Inleidende Begrippen Flashcards
MISSIE
= opdrachtenverklaring
- geeft identiteit/bestaansreden weer
- geeft aan wat kernwaarden zijn
- zicht op globale doelstellingen
- identiteit en differentiatie: wat onderscheidt deze organisatie van anderen?
Antwoord op 4 vragen:
- waarom bestaan?
- actief in welke domeinen?
- doelgroep?
- product/diensten?
FUNCTIES VAN EEN MISSIE/OPDRACHTENVERKLARING
Interne functies:
- kadergevend: wat doen we en wat doen we niet?
- onderscheidend: waarin zijn we uniek?
- evaluerend: wanneer ik naar mijn missie kijk, ben ik dan goed bezig of niet?
- motiverend: een missie moet inspireren, motiveren (passie/ambitie)
- cultuurvormend: hoe gaat het er aan toe? (Sfeer)
Externe factoren:
Opdrachtenverklaring kan verhelderend zijn voor omgeving om zo te weten waar de organisatie haar accenten legt
PRIMAIRE KENMERKEN VAN DE ORGANISATIECULTUUR
- innovatie en risico’s nemen: de mate waarin personen aangemoedigd worden innovatief te zijn en risico’s te nemen
- aandacht voor details: de mate waarin van personen precisie, analyse en aandacht voor details verwacht wordt
- gerichtheid op resultaten: de mate waarin het management kijkt naar uitkomsten, niet naar technieken/processen om resultaten te kijken
- gerichtheid op teams: de mate waarin werkactiviteiten georganiseerd zijn rond teams, niet rond individuen
- gerichtheid op mensen
- agressiviteit: de mate waarin mensen agressief en competitief zijn i.p.v. soepel in de omgang
- stabiliteit: de mate waarin activiteiten van de organisatie de status quo benadrukken i.p.v. groei
TYPE MANAGERS
- innovator: extern gericht, gevoelig voor veranderingen, creatief
- uitvoerder: zorg voor resultaten, gevoel voor ‘technologie’, prestatiegericht
- beheerder: zorg voor orde en regelmaat, gevoel voor procedures, gericht op hoe er gewerkt wordt, reageert pas na een incident
- integrator: zorg voor gezamenlijkheid, gevoel voor mensen, gericht op anderen
MANAGEMENTFUNCTIES
Volgens Fayol:
- plannen
- organiseren
- leiden
- coördineren
- controleren
Meer hedendaags:
- plannen > innovator: waar willen we naartoe?

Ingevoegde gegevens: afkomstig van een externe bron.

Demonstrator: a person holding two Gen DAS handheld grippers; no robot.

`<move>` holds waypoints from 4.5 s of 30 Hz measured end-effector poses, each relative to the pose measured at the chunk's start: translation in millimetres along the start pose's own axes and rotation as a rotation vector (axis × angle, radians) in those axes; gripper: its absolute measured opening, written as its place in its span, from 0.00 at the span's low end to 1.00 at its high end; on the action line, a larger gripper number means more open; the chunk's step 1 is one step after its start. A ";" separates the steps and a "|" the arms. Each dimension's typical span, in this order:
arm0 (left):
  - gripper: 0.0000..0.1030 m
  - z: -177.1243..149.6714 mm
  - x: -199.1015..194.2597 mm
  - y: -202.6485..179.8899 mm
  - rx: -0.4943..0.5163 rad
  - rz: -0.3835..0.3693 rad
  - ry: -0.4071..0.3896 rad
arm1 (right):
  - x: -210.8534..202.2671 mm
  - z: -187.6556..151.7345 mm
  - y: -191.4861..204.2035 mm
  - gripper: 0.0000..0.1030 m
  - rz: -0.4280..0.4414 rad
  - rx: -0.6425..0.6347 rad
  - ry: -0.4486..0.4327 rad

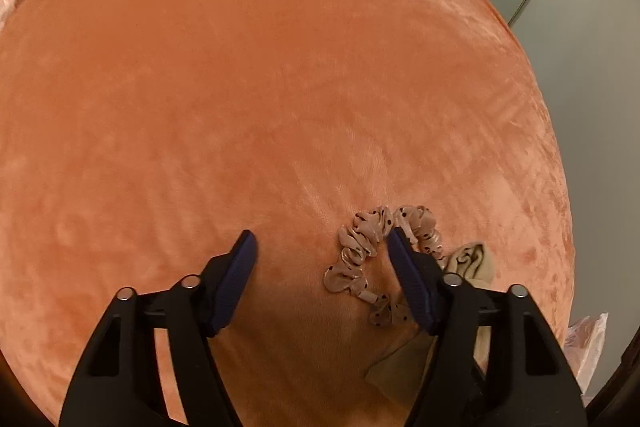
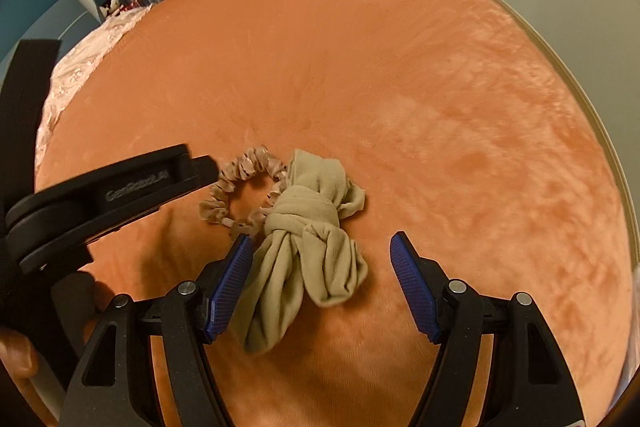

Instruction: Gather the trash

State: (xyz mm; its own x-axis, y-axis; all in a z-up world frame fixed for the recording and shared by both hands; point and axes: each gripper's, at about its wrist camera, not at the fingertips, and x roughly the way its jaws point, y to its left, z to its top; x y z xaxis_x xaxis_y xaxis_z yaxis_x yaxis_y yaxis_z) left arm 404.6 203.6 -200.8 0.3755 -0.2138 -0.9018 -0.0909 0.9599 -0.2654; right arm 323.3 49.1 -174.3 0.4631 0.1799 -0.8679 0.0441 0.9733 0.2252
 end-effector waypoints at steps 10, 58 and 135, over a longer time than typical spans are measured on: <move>0.11 -16.8 5.6 -21.6 0.096 -0.034 0.008 | 5.3 -16.9 0.0 0.33 0.046 -0.019 0.018; 0.09 -275.8 -231.6 -385.6 0.565 -0.238 -0.129 | -356.1 -153.5 -290.7 0.31 -0.171 0.306 -0.378; 0.74 -267.8 -203.9 -334.6 0.535 -0.018 -0.219 | -351.2 -136.2 -269.7 0.77 -0.318 0.150 -0.295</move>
State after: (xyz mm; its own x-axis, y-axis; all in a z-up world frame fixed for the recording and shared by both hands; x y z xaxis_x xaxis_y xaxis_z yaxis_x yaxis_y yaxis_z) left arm 111.4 -122.6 -19.4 0.5602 -0.2433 -0.7918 0.3750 0.9268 -0.0195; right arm 28.2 -257.2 9.5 0.6369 -0.1938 -0.7461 0.3423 0.9383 0.0484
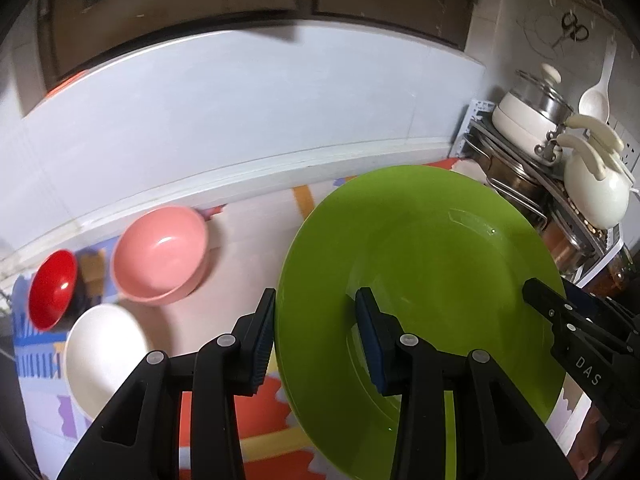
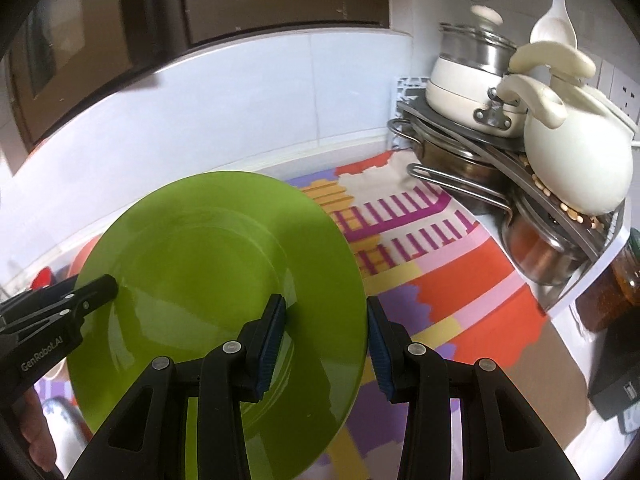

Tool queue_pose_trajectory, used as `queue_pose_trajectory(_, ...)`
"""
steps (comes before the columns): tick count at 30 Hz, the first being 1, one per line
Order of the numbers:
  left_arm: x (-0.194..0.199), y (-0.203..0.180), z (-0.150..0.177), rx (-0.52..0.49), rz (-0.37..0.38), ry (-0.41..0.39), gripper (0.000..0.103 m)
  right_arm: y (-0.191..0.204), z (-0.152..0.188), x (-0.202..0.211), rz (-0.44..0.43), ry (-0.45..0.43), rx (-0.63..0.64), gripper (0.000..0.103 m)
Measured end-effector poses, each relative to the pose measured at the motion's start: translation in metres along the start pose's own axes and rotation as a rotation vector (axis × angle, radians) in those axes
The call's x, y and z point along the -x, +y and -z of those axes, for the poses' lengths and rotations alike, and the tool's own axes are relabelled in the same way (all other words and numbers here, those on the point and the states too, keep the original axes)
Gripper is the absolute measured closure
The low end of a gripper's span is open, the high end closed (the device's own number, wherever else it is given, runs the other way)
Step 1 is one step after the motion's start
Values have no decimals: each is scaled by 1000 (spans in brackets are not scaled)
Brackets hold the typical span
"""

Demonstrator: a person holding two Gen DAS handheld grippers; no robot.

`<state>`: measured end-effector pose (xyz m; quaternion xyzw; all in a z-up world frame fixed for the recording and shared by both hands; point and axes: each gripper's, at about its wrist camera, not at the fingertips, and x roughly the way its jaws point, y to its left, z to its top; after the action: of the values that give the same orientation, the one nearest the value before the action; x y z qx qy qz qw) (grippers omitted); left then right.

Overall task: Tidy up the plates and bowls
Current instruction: 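Carry the held green plate with both tools toward the sink and bowls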

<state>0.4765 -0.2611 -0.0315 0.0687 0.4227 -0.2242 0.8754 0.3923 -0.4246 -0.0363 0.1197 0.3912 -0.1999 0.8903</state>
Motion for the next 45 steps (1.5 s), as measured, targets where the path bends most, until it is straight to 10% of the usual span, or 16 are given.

- beheren/organiseren > beheerder: regelen van zaken
- leiden > integrator: het bezig zijn met mensen (vb. functioneringsgesprek)
- uitvoeren > uitvoerder: eigen werk, eigen taken
Afhankelijk van de accenten is er een ander type manager
ORGANISATIEKLIMAAT
- ondersteunend: goed kunnen samenwerken, leiden van mensen = belangrijk
- innovatief: vernieuwing = belangrijk, innovator
- respect voor de regels: afspraken naleven, structuur, procedures
- doelgericht: uitvoerder, taken moeten goed gebeuren, ‘wat’ = belangrijk
LEIDERSCHAPSSTIJLEN
- DELEGEREN: opdrachten toevertrouwen, taken geven die werknemer zelfstandig uit kan voeren
- STEUNEN: luisteren, aanmoedigen, waarderen, gemakkelijker maken, helpen/personen richting burn-out terug goed laten voelen, inzetten in sociaal-emotionele
- COACHEN: sturen en ondersteunen/inhoudelijk werken aan motivatie, aanpassen aan waar de noden zijn van de persoon
- STUREN: structureren, controleren, zoetachtig houden/vooral stagiaires instructies geven, zeggen wat ze moeten doen
STRATEGISCH DOEL
SMARTIE: Specifiek, Meetbaar, Acceptabel, Realistisch, Tijdsgebonden, Inspirerend, Eigen controle
Het is een doel op lange termijn en geeft antwoord op: ‘hoe zal de organisatie er op langere termijn uitzien?’. Geeft richting aan waar de organisatie naartoe wil.
ACTIEPLAN
Actiepunten geven concrete antwoorden op: wie-wat-waar.
Vormen een soort draaiboek om de operationele doelstellingen te bereiken.
MOTIVEREN
INTRINSIEKE MOTIVATIE
- voldoende uitdagend, wel haalbaar
- zo nauwkeurig mogelijk omschreven
- aanvaard worden
EXTRINSIEKE MOTIVATIE
- moet geëvalueerd kunnen worden
- gekoppeld aan feedback
- gekoppeld aan beloning
MAATSCHAPPELIJK NETWERK
Bestaat uit externe en interne belanghebbenden (=stakeholders) en de relaties hiermee.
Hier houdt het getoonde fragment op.